# Let's talk Furtwangler Rings..........................



## Itullian (Aug 27, 2011)

Furtwangler RAI vs Furtwangler Scala Rings 

Wagner fans, what are your thoughts on these two great Rings.
Preferences, thoughts, etc. :tiphat:

Lets talk Furtwangler Rings


----------



## interestedin (Jan 10, 2016)

For the Catholics among us there is no need to debate. The pope has already made clear once and for all that La Scala is the better Ring.

http://www.wqxr.org/#!/story/pope-reveals-his-tastes-classical-music/


----------



## Pugg (Aug 8, 2014)

interestedin said:


> For the Catholics among us there is no need to debate. The pope has already made clear once and for all that La Scala is the better Ring.
> 
> http://www.wqxr.org/#!/story/pope-reveals-his-tastes-classical-music/


Four just minute I thought that you where kidding us


----------



## DarkAngel (Aug 11, 2010)

interestedin said:


> For the Catholics among us there is no need to debate. The pope has already made clear once and for all that La Scala is the better Ring.
> 
> http://www.wqxr.org/#!/story/pope-reveals-his-tastes-classical-music/


Not only that the pope has great pick for his favorite Parsifal, that dude knows his opera........


----------



## Itullian (Aug 27, 2011)

My favorite Furty. Dark and brooding.


----------



## SixFootScowl (Oct 17, 2011)

I have this Furtwangler Ring and am liking it a lot. But the sound is not the greatest. Is there a significantly better mastering on CD?










Perhaps one of these or some other release?


----------



## The Conte (May 31, 2015)

Fritz Kobus said:


> I have this Furtwangler Ring and am liking it a lot. But the sound is not the greatest. Is there a significantly better mastering on CD?
> 
> Perhaps one of these or some other release?


Those two are exactly the same when it comes to the sound, which is slightly better than on the release you have. I'm not sure it is worth getting another set, but if you do then get whichever of the Warner or the other one is cheapest.

N.


----------



## wkasimer (Jun 5, 2017)

The Conte said:


> Those two are exactly the same when it comes to the sound, which is slightly better than on the release you have. I'm not sure it is worth getting another set, but if you do then get whichever of the Warner or the other one is cheapest.
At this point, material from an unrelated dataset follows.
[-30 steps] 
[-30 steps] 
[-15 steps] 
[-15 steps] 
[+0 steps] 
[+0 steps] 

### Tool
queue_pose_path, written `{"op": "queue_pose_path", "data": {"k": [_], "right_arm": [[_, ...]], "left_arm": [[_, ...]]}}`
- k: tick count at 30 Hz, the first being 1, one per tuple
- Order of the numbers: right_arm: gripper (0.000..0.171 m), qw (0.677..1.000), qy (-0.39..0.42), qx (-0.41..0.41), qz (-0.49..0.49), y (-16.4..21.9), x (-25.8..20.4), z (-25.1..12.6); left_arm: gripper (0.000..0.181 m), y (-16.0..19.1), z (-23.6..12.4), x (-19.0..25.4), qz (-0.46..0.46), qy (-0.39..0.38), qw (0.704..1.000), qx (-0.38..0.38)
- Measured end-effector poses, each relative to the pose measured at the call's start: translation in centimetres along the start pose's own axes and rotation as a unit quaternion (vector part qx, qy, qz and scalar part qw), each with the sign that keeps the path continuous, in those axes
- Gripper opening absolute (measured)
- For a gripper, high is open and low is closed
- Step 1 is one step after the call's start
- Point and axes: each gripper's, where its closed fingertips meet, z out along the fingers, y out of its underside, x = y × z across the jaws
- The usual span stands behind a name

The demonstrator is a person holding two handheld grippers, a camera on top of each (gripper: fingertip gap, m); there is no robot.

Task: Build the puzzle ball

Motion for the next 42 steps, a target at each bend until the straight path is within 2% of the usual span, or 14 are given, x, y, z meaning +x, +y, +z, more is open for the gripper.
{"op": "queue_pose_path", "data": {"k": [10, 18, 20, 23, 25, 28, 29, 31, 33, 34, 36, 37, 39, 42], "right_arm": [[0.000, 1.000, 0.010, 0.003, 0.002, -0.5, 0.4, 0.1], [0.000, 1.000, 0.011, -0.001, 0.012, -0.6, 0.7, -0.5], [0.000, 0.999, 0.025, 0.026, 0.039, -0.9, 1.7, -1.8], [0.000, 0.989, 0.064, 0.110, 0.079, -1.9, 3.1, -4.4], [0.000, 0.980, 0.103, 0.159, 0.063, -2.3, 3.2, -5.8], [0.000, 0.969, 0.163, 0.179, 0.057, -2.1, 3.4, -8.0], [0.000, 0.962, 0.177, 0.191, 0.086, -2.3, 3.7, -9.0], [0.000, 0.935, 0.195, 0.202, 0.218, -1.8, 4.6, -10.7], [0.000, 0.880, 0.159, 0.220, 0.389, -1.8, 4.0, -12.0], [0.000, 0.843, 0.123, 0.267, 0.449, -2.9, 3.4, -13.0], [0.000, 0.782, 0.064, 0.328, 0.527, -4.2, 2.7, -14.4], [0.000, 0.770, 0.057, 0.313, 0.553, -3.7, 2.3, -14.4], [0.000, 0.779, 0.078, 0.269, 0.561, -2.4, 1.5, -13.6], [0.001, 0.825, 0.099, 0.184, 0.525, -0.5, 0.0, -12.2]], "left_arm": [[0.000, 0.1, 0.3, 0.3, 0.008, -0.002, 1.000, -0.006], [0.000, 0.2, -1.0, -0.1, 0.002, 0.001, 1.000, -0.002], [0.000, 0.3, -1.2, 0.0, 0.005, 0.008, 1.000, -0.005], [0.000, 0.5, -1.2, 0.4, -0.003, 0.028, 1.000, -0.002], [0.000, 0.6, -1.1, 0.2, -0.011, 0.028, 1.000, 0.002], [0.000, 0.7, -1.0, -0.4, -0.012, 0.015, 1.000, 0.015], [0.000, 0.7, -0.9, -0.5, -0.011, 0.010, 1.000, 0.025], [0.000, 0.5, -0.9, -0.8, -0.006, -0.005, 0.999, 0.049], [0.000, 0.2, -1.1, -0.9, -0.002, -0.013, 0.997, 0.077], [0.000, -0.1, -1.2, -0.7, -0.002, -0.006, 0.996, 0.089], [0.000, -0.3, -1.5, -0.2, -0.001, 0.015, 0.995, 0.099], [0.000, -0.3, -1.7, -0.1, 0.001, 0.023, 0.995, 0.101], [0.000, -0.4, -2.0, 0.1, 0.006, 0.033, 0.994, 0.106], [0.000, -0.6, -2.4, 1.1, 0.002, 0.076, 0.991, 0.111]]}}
I own both the 1990 EMI issue and the more recent Warner set - and they sound identical to me. More important, the booklet of the Warner set indicates that it's the same mastering that was used for the first set. I have not heard the other Documents set, but based on my experience with that label, it's likely to be either inferior, or simple theft of the EMI/Warner set.

It is rumored that the Japanese SACD issue sounds substantially better, but it's outrageously expensive, and I haven't heard it. I did listen to a bit of Pristine's transfer, which actually did represent an improvement, if that company's manipulations are to your taste.


----------



## SixFootScowl (Oct 17, 2011)

Guess I will stick with what I have. Thanks!


----------



## Granate (Jun 25, 2016)

wkasimer said:


> It is rumored that the Japanese SACD issue sounds substantially better, but it's outrageously expensive, and I haven't heard it. I did listen to a bit of Pristine's transfer, which actually did represent an improvement, if that company's manipulations are to your taste.


It certainly does. I cannot tell how I have listened to it but it improves previous remasters. The RAI Ring becomes finally listenable from Die Walküre Act II (each day they recorded an act) and the overall quality is still poor compared to Bavarian Broadcasts. It is a Ring that "levitates" and only Kna can come close to the magicianship of Furtwängler. I would like to buy it one day just for the conducting because Keilberth has a similar cast in better SQ and performance and Knappertsbusch offers a very similar conducting experience.

I am waiting for the day the BBC unveils the broadcast tapes of the Konwitschny Ring in the 1959 Covent Garden season. It's like only Rheingold and Götterdämmerung have a truly radio broadcast sound released by Walhall. Why I'm I saying this? I wish that Electrola had pulled a Decca 1955 and experimented with stereo or even monaural microphones in the hall, now that they had their label conductor on the pit. EMI made a bad decision to stick to their Furtwängler tapes because they were not competitive anymore, even before the advent of pirate Bayreuth recordings.


----------